AgentSkillsCN

dedupe-rank

对原始论文集(`papers/papers_raw.jsonl`)进行去重与排序,生成 `papers/papers_dedup.jsonl` 与 `papers/core_set.csv` 文件。 **触发条件**:去重、排序、核心集、去重、排序、精选论文、核心集合。 **适用场景**:在检索后,你需要将覆盖广泛的论文集合收敛为可管理的核心集(用于分类/大纲/映射工作)。 **跳过条件**:若已有稳定的人工整理版本 `papers/core_set.csv`(无需再次反复调整)。 **网络要求**:无需联网。 **防护措施**:偏向确定性;输出结果应具备可重复性(稳定的 paper_id、统一的字段规范)。

SKILL.md
--- frontmatter
name: dedupe-rank
description: |
  Dedupe and rank a raw paper set (`papers/papers_raw.jsonl`) to produce `papers/papers_dedup.jsonl` and `papers/core_set.csv`.
  **Trigger**: dedupe, rank, core set, 去重, 排序, 精选论文, 核心集合.
  **Use when**: 检索后需要把广覆盖集合收敛成可管理的 core set(用于 taxonomy/outline/mapping)。
  **Skip if**: 已经有人手工整理了稳定的 `papers/core_set.csv`(无需再次 churn)。
  **Network**: none.
  **Guardrail**: 偏 deterministic;输出应可重复(稳定 paper_id、字段规范)。

Dedupe + Rank

Turn a broad retrieved set into a smaller core set for taxonomy/outline building.

This is a deterministic “curation” step: it should be stable and repeatable.

Input

  • papers/papers_raw.jsonl

Outputs

  • papers/papers_dedup.jsonl
  • papers/core_set.csv

Workflow (high level)

  1. Dedupe by normalized (title, year) and keep the richest metadata per duplicate cluster.
  2. Rank by relevance/recency signals (and optionally pin known classics for certain topics).

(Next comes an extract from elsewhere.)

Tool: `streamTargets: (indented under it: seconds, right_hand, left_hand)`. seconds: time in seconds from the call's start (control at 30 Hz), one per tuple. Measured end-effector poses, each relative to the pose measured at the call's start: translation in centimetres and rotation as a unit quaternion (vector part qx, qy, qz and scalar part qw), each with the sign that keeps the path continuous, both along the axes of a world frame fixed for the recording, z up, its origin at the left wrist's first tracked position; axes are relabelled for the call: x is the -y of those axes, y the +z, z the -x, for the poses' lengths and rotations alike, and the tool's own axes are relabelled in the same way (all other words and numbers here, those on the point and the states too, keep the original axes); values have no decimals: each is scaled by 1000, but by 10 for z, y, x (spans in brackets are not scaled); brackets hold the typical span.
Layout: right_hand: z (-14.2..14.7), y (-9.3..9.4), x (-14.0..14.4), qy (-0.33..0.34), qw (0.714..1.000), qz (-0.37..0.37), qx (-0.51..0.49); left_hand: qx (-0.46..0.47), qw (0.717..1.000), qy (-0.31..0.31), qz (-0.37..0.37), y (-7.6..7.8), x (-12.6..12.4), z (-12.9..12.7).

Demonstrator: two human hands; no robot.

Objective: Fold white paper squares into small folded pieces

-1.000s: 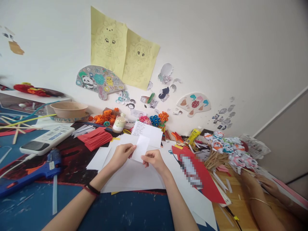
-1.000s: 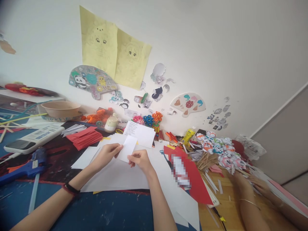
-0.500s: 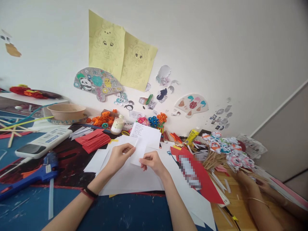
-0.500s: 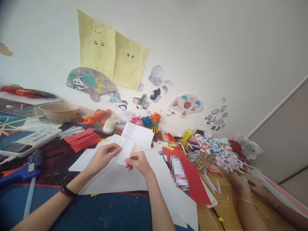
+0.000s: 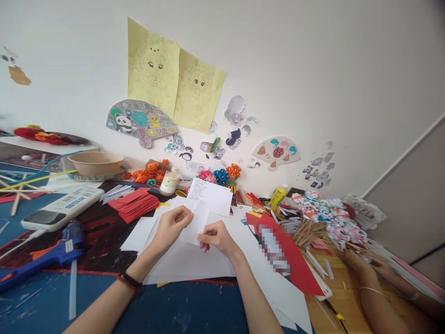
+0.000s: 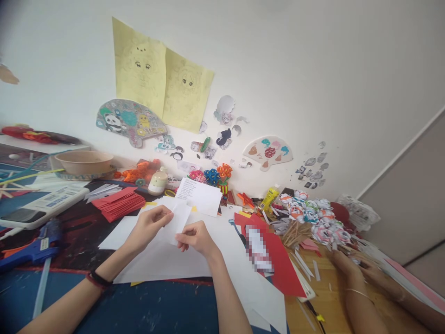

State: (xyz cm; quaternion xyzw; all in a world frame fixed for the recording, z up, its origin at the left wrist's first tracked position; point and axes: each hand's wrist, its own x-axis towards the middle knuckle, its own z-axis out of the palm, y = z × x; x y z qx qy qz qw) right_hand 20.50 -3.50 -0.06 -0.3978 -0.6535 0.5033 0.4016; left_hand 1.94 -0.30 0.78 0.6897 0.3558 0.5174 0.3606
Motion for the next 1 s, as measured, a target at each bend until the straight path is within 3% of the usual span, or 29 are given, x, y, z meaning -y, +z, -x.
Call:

For LLM-agent topics, also ensure a small quota of prior surveys/reviews is present to support a paper-like Related Work section.
  3. Write papers/core_set.csv with stable paper_id values and useful metadata columns (arxiv_id, pdf_url, categories).

Quality checklist

  • papers/papers_dedup.jsonl exists and is valid JSONL.
  • papers/core_set.csv exists and has a header row.

Script

Quick Start

  • python .codex/skills/dedupe-rank/scripts/run.py --help
  • python .codex/skills/dedupe-rank/scripts/run.py --workspace <workspace_dir> --core-size 300

All Options

  • --core-size <n>: target size for papers/core_set.csv
  • queries.md also supports core_size / core_set_size / dedupe_core_size (overrides default when present)

Examples

  • Smaller core set for fast iteration (non-A150++):
    • python .codex/skills/dedupe-rank/scripts/run.py --workspace <ws> --core-size 25

Notes

  • This step may annotate papers/core_set.csv:reason with tags such as pinned_classic and prior_survey (deterministic, topic-aware guards for survey writing).
  • Systematic-review default: if the active pipeline is systematic-review and core_size is not specified, the script keeps the full deduped pool in papers/core_set.csv (so screening does not silently drop candidates).
  • This step is deterministic; reruns should be stable for the same inputs.

Troubleshooting

Common Issues

Issue: papers/core_set.csv is too small / empty

Symptom:

  • Core set has very few rows.

Causes:

  • Input papers/papers_raw.jsonl is small, or many rows are missing required fields.

Solutions:

  • Broaden retrieval (or provide a richer offline export) and rerun.
  • Lower --core-size only if you intentionally want a small core set.

Issue: Duplicates still appear after dedupe

Symptom:

  • Near-identical titles remain.

Causes:

  • Title normalization is defeated by noisy exports.

Solutions:

  • Clean title fields in the export (strip prefixes/suffixes, fix encoding) and rerun.

Recovery Checklist

  • papers/papers_raw.jsonl lines contain title/year/url.
  • papers/core_set.csv has stable paper_id values.